The 1970 draft lottery for birthdates is reviewed as an example of a government effort at randomization whose inadequacy can be exhibited by a wide variety of statistical approaches. Several methods of analyzing these data -- which were of life-and-death importance to those concerned -- are given explicitly and numerous others are cited. In addition, the corresponding data for 1971 and for 1972 are included, as are the alphabetic lottery data, which were used to select draftees by the first letters of their names. Questions for class discussion are provided. The article ends with a survey of primary and secondary sources in print.

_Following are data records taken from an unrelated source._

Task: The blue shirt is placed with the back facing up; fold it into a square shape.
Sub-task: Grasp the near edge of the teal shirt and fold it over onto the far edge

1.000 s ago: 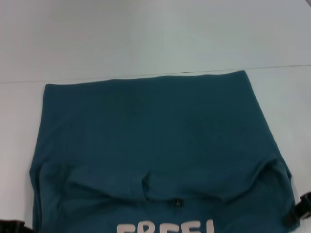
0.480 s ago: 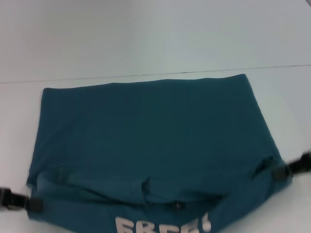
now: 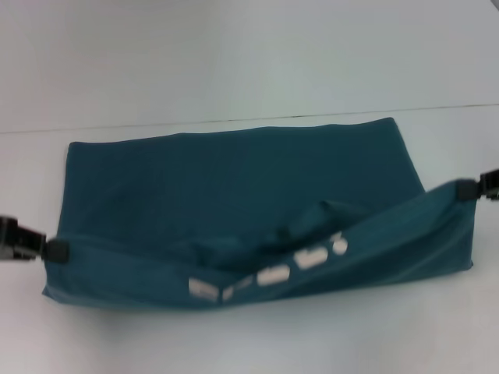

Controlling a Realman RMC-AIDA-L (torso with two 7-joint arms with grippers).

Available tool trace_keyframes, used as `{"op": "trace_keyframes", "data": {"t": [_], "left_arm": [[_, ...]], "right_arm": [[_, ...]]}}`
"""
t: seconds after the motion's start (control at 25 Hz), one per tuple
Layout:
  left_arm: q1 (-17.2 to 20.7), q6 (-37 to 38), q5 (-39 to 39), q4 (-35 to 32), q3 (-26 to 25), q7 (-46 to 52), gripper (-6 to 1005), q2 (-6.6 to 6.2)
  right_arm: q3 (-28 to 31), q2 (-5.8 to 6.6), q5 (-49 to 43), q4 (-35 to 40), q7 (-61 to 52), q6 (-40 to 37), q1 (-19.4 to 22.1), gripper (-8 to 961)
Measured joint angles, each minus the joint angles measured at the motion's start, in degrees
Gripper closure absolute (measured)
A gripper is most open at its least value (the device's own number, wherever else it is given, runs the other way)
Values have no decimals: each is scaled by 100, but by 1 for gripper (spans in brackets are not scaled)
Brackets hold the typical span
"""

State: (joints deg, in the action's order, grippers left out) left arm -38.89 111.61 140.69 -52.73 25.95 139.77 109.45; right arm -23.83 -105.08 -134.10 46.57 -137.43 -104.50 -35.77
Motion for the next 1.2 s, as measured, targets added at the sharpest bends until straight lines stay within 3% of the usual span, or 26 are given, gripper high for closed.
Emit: {"op": "trace_keyframes", "data": {"t": [0.24, 0.52, 0.76, 1.0, 1.2], "left_arm": [[-211, -511, 3, 3, 48, 443, 952, -86], [-341, -1427, 94, 309, 634, 886, 944, -47], [-518, -2077, 99, 346, 793, 1234, 938, -29], [-750, -2732, 114, 505, 1030, 1538, 932, -27], [-1020, -3285, 204, 747, 1178, 1686, 927, -56]], "right_arm": [[356, 35, 3, -70, -106, 627, 64, 907], [-37, 0, -37, -485, -137, 1479, 5, 908], [-51, -251, -3, -489, -168, 2353, -150, 907], [-61, -610, 60, -501, -129, 3527, -375, 908], [-73, -707, 93, -513, -110, 4045, -711, 907]]}}
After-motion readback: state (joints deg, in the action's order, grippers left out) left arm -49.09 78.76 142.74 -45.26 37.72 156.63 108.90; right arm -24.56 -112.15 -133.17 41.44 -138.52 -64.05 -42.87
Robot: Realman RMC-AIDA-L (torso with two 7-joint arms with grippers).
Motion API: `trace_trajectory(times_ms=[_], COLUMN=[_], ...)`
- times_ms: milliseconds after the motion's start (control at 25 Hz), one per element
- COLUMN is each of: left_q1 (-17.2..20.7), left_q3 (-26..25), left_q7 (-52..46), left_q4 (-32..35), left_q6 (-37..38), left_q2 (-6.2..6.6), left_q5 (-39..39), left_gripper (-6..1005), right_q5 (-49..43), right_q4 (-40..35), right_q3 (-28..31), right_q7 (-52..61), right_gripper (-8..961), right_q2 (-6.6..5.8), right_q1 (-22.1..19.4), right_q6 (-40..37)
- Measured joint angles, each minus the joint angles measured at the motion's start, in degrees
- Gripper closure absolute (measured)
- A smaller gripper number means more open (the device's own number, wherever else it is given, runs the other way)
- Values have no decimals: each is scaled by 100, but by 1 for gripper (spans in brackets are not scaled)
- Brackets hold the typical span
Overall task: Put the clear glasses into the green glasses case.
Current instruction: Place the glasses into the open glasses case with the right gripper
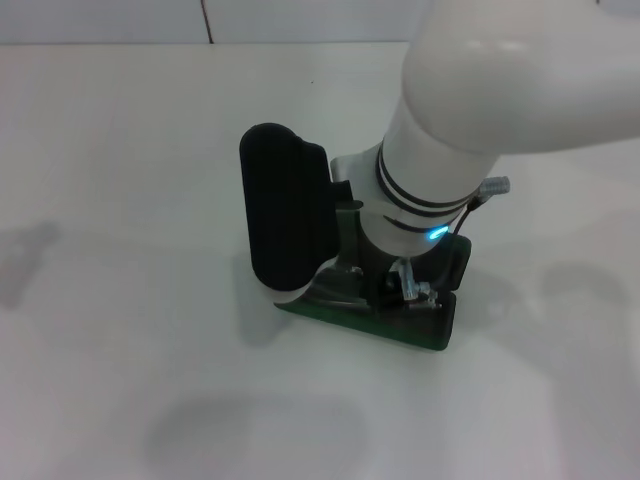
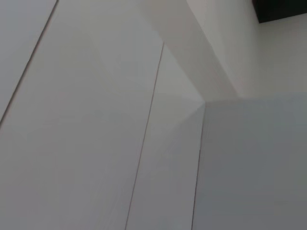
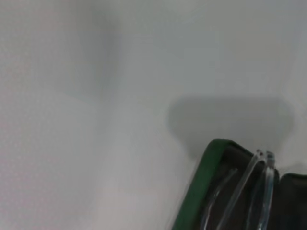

1 Good examples make a statistics course come alive, and are memorable afterwards. Among the case histories that have held up well over the years is the 1970 draft lottery, the data for which are still not widely available. Even less accessible are the data for the subsequent lotteries.
2 The Iraq war of 1991 and the recent presence of our troops in the Balkans show that military service continues to expose our soldiers to death and severe injury. Thus the 1970 draft lottery, vivid to many older readers, can be regarded as relevant to our students. Of course, were we living in more peaceful times, it would still be easy to evoke the awful risks to those conscripted for duty in Vietnam. Recall that in an attempt to expose male youth fairly to the risk of being drafted, a lottery was held to allocate birthdates at random: 366 capsules, each containing a unique day of the year, were successively drawn from a container. The first date drawn (September 14) was assigned rank 1, the second date drawn (April 24) was assigned rank 2, and so on. Those eligible for the draft who were born on September 14 were called first for physicals, then those born on April 24 were tapped, and so on.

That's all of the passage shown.